### Exercise
Look below for the line containing "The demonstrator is" and the line containing "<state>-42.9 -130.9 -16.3", then set down both and every line between them exactly, without pictures.

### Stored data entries
»»

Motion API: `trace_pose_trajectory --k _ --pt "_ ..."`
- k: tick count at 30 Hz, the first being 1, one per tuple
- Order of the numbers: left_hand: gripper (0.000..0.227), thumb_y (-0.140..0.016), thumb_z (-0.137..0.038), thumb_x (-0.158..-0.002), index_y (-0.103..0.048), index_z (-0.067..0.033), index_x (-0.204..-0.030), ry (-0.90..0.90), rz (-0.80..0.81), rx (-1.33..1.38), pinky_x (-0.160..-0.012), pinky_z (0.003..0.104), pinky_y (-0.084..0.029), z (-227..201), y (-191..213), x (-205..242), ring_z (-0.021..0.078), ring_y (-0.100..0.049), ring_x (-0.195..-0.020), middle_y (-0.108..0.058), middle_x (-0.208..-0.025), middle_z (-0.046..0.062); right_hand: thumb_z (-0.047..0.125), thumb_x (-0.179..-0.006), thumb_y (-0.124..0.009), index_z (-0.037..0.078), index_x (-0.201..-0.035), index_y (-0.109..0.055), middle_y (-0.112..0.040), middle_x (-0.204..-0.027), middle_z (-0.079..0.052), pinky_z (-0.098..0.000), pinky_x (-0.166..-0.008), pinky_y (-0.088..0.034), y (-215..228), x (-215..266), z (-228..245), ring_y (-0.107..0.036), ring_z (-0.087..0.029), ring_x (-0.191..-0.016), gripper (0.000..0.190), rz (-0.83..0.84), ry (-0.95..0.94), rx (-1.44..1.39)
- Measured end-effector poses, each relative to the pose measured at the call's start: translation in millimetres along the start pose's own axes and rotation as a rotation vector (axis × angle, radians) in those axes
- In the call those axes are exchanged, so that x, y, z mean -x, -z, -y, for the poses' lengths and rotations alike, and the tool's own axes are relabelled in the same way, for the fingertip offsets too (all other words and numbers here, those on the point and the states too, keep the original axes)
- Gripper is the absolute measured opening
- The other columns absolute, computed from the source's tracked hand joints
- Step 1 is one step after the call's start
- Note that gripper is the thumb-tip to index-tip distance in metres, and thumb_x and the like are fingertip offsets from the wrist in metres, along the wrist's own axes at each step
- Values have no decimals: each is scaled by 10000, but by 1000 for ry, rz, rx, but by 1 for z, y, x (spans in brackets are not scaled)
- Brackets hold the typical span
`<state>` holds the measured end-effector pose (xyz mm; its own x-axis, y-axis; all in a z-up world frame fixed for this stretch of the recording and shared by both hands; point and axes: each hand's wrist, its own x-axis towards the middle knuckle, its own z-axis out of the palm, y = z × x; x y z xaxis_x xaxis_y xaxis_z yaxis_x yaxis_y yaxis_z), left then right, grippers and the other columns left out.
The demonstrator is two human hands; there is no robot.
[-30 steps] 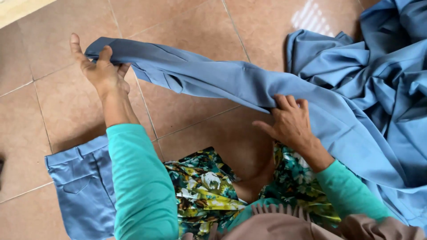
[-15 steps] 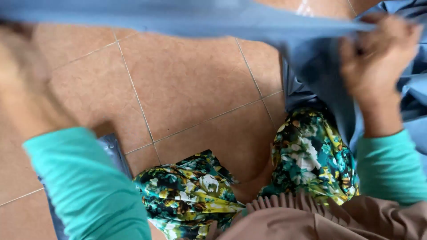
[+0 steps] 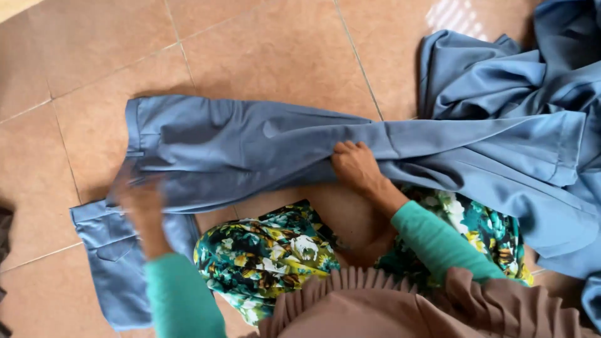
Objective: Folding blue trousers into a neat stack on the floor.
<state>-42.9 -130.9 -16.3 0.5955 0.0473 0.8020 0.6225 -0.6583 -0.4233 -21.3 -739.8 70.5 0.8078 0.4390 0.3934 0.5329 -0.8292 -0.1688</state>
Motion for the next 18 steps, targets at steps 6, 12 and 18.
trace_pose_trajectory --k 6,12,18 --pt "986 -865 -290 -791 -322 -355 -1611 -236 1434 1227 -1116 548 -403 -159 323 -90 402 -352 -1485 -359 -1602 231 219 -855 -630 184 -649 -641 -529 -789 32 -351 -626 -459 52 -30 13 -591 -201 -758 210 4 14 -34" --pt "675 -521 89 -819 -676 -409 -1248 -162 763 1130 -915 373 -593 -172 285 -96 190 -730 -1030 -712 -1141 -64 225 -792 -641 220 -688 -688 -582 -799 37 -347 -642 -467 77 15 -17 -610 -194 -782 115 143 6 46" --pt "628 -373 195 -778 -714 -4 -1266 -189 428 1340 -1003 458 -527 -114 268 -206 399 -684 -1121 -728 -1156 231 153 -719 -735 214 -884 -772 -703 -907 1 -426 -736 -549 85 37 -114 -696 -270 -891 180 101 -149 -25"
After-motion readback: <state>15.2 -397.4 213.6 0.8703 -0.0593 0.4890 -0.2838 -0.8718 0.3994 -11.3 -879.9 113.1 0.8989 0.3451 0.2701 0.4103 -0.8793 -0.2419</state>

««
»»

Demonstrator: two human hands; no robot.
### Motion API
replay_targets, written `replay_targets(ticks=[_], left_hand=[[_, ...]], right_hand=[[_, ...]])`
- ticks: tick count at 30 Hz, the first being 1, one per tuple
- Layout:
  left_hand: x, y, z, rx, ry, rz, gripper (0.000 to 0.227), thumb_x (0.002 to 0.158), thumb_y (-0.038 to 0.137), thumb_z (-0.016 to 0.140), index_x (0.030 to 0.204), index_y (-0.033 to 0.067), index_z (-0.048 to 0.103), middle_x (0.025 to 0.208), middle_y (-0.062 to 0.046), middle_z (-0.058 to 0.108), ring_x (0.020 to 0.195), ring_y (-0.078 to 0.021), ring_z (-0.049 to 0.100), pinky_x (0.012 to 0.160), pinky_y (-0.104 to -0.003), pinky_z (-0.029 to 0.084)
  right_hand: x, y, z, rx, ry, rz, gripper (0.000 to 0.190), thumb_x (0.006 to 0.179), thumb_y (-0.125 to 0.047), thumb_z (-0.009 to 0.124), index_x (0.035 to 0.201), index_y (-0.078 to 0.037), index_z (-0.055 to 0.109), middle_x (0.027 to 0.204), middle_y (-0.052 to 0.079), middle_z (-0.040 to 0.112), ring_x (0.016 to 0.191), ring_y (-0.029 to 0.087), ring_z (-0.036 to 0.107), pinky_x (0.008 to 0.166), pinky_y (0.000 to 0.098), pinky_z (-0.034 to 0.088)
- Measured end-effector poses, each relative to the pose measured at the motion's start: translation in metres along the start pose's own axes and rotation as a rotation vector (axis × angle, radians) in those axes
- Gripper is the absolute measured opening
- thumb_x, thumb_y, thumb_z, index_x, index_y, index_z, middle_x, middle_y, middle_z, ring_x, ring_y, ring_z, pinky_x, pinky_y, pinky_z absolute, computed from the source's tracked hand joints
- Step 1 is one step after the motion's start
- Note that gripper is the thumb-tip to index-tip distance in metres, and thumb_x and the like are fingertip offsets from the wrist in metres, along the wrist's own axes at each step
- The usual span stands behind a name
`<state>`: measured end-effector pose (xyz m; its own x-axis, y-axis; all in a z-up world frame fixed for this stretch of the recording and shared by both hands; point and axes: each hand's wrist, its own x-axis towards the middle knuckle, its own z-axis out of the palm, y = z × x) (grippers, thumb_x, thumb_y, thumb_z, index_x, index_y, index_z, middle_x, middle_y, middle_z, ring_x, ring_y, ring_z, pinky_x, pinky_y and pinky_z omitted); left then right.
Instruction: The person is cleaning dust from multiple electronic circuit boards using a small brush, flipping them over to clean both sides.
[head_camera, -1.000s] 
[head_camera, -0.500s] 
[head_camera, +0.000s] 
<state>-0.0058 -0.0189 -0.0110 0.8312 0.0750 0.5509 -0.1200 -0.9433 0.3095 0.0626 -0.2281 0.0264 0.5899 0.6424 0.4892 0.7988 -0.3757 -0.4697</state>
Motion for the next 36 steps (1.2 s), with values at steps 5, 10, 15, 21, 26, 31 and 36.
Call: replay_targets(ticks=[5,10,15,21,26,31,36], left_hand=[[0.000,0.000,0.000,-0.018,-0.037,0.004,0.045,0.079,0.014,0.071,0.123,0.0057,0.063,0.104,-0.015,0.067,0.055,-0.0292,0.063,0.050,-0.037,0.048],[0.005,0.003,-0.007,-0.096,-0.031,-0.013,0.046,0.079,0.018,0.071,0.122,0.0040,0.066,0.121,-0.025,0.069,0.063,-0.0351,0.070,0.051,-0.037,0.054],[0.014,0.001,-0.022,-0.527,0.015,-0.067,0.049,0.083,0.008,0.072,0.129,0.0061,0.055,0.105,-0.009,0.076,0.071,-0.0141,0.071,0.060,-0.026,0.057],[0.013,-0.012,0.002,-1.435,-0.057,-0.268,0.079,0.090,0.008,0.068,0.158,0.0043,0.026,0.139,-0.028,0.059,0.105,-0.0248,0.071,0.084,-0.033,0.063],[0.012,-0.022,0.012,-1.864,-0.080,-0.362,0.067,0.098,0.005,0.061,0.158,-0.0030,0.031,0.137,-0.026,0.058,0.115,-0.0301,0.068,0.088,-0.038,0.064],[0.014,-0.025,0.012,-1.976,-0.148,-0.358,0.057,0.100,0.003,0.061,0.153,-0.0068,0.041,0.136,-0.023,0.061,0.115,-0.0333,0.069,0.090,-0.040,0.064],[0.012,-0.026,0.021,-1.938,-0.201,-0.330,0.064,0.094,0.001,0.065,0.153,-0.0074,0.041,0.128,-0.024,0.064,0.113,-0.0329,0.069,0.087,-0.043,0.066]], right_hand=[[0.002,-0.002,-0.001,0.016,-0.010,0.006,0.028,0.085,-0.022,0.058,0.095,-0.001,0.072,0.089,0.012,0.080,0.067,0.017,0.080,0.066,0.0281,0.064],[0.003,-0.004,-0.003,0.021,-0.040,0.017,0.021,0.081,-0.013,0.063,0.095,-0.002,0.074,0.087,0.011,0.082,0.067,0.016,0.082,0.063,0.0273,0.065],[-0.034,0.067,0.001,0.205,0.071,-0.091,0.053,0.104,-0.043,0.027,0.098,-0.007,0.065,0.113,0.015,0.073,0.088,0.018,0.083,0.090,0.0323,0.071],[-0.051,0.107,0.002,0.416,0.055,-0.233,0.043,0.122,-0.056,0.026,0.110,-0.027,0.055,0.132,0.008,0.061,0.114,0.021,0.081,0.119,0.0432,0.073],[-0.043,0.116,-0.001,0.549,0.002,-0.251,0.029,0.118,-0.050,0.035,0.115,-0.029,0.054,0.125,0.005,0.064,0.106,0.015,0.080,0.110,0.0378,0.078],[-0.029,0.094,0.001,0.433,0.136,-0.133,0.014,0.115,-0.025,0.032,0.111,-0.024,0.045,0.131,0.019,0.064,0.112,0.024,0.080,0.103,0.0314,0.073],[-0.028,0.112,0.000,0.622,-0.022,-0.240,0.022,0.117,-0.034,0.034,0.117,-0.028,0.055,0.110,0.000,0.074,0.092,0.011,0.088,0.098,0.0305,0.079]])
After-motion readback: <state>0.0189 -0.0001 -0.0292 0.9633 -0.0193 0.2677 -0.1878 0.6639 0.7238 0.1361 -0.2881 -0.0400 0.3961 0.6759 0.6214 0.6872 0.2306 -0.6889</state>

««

### Result
The demonstrator is two human hands; there is no robot.
[-30 steps] 
[-15 steps] 
[+0 steps] 
Objective: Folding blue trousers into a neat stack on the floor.
<state>-42.9 -130.9 -16.3 0.5955 0.0473 0.8020 0.6225 -0.6583 -0.4233 -21.3 -739.8 70.5 0.8078 0.4390 0.3934 0.5329 -0.8292 -0.1688</state>

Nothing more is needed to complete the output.